Items listed in a dataset:
····················
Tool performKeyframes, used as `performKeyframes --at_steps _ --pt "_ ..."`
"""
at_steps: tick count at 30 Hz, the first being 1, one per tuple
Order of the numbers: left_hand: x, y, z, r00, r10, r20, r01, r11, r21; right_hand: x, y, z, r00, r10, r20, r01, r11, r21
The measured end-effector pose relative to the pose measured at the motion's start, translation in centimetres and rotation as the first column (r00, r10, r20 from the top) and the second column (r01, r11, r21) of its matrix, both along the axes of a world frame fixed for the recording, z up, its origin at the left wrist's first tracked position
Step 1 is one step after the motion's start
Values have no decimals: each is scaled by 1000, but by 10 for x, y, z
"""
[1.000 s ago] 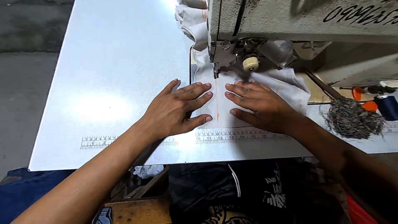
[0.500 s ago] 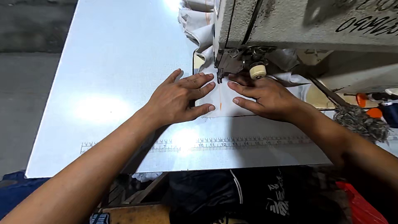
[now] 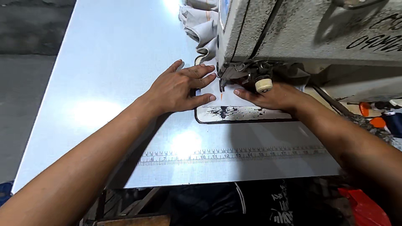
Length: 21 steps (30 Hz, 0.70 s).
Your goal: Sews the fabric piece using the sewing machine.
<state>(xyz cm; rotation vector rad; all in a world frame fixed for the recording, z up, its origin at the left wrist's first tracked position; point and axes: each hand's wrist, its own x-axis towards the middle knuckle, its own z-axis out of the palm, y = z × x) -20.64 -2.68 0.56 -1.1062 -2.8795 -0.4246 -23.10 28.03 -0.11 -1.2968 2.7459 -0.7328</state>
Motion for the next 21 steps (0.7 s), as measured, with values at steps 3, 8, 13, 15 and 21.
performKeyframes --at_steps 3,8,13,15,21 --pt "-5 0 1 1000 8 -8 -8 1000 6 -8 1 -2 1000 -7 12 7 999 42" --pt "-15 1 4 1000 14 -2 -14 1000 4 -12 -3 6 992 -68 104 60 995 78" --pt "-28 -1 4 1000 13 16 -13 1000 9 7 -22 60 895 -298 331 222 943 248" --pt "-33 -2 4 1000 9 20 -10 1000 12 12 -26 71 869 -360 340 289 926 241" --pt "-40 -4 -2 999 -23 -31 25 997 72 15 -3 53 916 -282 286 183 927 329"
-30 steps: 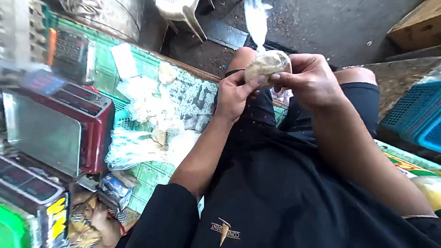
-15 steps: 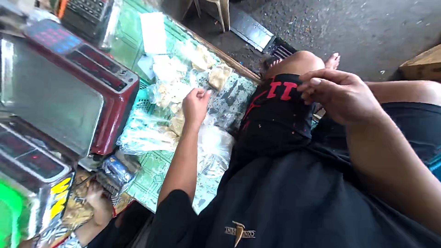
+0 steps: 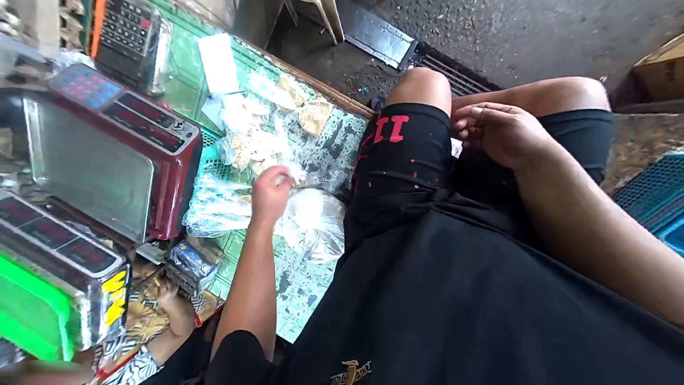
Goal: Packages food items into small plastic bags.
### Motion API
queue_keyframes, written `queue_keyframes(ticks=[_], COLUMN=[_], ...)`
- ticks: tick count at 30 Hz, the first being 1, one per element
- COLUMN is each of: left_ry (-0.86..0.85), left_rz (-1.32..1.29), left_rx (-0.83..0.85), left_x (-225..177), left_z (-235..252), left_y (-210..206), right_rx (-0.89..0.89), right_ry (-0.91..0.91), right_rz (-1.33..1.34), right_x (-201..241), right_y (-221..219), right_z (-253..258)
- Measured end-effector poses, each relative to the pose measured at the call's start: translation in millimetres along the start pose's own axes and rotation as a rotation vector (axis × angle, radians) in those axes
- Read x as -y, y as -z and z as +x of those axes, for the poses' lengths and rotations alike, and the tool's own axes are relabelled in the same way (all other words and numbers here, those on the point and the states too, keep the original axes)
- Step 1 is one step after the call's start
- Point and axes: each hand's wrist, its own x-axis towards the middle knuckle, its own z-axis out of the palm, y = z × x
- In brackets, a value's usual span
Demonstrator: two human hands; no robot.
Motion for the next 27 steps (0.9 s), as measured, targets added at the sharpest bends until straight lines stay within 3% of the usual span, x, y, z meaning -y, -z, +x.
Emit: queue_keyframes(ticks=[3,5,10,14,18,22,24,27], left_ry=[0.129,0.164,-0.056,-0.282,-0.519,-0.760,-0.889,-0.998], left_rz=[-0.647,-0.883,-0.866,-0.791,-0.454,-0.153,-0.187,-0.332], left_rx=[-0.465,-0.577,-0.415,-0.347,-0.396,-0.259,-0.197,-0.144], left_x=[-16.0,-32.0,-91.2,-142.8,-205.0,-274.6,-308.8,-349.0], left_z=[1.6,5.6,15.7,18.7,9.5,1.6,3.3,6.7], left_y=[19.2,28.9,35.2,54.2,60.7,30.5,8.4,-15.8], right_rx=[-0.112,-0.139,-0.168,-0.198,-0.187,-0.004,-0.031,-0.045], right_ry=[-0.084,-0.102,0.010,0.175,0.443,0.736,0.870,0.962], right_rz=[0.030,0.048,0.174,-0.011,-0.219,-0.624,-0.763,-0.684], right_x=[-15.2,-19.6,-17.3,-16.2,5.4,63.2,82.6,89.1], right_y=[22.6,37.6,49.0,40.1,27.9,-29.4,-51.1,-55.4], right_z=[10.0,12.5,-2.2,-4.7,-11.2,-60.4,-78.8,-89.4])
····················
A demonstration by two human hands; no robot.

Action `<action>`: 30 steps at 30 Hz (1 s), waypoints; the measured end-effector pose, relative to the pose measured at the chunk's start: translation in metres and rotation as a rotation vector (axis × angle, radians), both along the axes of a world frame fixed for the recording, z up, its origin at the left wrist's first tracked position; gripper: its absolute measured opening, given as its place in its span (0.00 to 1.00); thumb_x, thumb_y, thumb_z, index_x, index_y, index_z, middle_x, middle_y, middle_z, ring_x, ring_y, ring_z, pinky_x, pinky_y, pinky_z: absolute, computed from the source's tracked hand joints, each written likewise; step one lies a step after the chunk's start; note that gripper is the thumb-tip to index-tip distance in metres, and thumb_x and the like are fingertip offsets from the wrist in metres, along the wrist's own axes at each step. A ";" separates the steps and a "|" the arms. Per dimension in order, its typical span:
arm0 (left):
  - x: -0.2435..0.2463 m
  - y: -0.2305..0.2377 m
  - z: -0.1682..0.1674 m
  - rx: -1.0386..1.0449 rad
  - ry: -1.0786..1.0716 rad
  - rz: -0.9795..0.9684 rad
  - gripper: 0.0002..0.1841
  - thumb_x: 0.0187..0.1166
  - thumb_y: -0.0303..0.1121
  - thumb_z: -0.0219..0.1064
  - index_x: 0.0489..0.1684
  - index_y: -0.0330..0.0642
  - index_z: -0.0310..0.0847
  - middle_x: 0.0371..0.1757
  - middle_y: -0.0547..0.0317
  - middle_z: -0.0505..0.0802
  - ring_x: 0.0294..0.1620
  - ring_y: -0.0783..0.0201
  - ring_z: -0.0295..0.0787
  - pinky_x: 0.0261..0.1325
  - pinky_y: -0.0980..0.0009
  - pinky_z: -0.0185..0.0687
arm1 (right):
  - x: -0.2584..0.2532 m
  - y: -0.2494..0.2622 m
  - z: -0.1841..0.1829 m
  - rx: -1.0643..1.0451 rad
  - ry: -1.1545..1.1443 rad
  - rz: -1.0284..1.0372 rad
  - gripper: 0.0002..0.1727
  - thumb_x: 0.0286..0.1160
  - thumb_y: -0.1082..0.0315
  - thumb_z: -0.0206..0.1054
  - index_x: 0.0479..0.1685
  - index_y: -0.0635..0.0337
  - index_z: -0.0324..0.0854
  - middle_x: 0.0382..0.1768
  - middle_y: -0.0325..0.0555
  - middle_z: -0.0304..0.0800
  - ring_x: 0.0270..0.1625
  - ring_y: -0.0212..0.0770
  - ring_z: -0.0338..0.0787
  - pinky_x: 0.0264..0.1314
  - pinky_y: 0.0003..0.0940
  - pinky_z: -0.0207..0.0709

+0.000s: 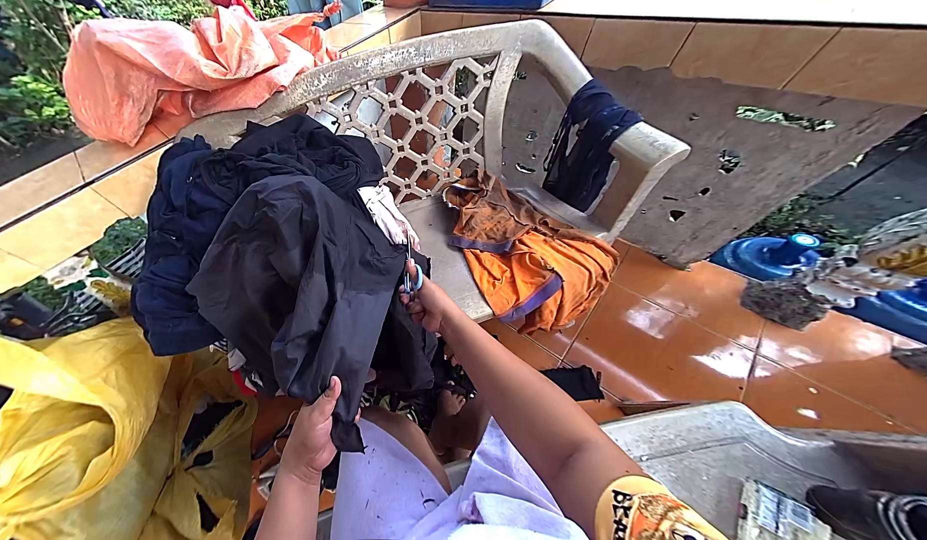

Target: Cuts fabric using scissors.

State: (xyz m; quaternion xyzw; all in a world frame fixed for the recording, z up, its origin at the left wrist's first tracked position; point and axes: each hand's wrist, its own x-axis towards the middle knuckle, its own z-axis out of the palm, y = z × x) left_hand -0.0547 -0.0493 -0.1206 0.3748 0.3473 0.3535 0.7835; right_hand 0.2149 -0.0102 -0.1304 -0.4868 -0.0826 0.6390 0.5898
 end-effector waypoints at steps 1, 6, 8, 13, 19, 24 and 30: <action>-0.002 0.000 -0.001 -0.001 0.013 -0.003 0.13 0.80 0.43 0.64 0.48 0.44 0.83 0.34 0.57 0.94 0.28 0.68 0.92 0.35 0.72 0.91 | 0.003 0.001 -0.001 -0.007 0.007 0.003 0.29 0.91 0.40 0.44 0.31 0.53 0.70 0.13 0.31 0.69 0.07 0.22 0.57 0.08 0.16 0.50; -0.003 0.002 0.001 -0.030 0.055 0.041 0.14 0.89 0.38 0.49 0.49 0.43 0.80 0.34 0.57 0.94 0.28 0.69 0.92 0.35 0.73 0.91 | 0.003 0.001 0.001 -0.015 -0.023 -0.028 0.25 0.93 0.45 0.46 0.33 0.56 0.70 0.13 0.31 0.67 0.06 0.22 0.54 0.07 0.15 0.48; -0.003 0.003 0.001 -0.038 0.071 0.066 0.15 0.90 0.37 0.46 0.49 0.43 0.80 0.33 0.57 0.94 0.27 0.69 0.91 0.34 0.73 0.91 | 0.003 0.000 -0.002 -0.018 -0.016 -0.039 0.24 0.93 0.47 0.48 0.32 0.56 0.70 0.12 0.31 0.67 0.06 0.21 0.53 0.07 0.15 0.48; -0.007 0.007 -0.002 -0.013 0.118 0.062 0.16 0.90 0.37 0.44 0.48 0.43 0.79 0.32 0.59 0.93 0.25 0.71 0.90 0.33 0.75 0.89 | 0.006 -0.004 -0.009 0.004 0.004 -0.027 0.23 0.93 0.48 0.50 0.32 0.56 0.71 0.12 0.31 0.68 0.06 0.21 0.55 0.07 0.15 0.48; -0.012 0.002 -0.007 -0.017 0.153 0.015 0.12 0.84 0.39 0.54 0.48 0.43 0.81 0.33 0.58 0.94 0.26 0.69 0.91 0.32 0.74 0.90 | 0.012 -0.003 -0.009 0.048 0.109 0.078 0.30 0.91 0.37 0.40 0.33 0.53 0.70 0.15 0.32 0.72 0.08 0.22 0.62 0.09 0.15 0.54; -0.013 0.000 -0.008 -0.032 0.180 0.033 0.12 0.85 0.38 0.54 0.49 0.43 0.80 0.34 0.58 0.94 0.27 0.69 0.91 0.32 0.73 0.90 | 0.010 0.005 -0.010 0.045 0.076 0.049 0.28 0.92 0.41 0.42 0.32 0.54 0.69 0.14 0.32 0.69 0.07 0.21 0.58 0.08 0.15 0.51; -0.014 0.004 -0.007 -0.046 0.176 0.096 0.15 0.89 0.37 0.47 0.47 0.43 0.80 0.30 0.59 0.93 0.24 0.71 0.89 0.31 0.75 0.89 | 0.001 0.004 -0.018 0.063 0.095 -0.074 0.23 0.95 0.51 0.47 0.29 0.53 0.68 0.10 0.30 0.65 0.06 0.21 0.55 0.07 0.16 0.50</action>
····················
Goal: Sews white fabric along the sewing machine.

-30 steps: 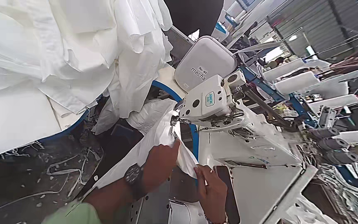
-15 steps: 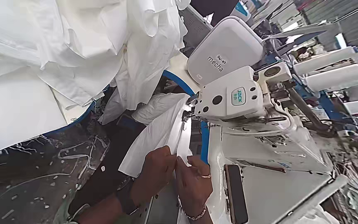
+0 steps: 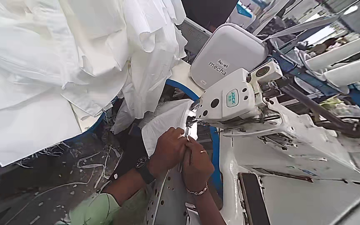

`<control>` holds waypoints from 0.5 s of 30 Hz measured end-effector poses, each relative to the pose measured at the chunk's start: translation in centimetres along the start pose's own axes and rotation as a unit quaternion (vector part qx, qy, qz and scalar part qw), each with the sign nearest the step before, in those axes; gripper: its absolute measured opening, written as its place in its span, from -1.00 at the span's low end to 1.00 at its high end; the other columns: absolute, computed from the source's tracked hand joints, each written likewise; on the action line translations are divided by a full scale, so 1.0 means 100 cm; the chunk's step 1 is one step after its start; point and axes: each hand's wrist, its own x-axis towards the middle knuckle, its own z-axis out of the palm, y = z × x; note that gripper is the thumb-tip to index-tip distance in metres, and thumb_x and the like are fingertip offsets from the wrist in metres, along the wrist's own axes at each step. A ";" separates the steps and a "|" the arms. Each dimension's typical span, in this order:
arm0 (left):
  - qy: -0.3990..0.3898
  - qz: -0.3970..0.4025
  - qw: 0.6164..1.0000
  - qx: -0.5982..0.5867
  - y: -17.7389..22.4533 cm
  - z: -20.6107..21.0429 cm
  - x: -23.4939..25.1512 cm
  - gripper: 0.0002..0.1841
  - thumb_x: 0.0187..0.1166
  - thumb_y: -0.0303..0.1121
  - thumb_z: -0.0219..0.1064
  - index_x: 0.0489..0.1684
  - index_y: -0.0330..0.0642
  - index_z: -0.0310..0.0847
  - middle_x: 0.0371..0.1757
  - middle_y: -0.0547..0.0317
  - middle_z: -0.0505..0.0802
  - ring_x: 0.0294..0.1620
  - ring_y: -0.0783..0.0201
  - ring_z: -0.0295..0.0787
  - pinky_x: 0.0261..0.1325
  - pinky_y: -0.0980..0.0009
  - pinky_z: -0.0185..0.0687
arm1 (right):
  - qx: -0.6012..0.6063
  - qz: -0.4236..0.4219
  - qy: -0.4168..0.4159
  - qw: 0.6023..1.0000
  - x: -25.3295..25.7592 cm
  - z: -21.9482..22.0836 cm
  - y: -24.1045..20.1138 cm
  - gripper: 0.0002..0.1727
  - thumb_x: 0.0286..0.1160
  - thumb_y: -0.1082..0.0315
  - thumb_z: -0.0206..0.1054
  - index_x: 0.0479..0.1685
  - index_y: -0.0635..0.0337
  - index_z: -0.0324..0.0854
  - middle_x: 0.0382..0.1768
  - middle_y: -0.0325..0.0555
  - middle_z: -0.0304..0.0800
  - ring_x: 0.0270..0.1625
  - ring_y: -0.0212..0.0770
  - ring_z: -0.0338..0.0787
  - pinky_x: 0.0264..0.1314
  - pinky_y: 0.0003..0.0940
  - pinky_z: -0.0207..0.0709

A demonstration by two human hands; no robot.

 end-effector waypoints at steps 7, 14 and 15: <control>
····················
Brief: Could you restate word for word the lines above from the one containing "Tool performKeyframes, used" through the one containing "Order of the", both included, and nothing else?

Solution to the exercise:
Tool performKeyframes, used as `performKeyframes --at_steps _ --pt "_ ..."`
"""
at_steps: tick count at 30 Hz, the first being 1, one per tuple
Order of the numbers: left_hand: x, y, z, r00, r10, r20, r01, r11, r21; right_hand: x, y, z, r00, r10, r20, r01, r11, r21

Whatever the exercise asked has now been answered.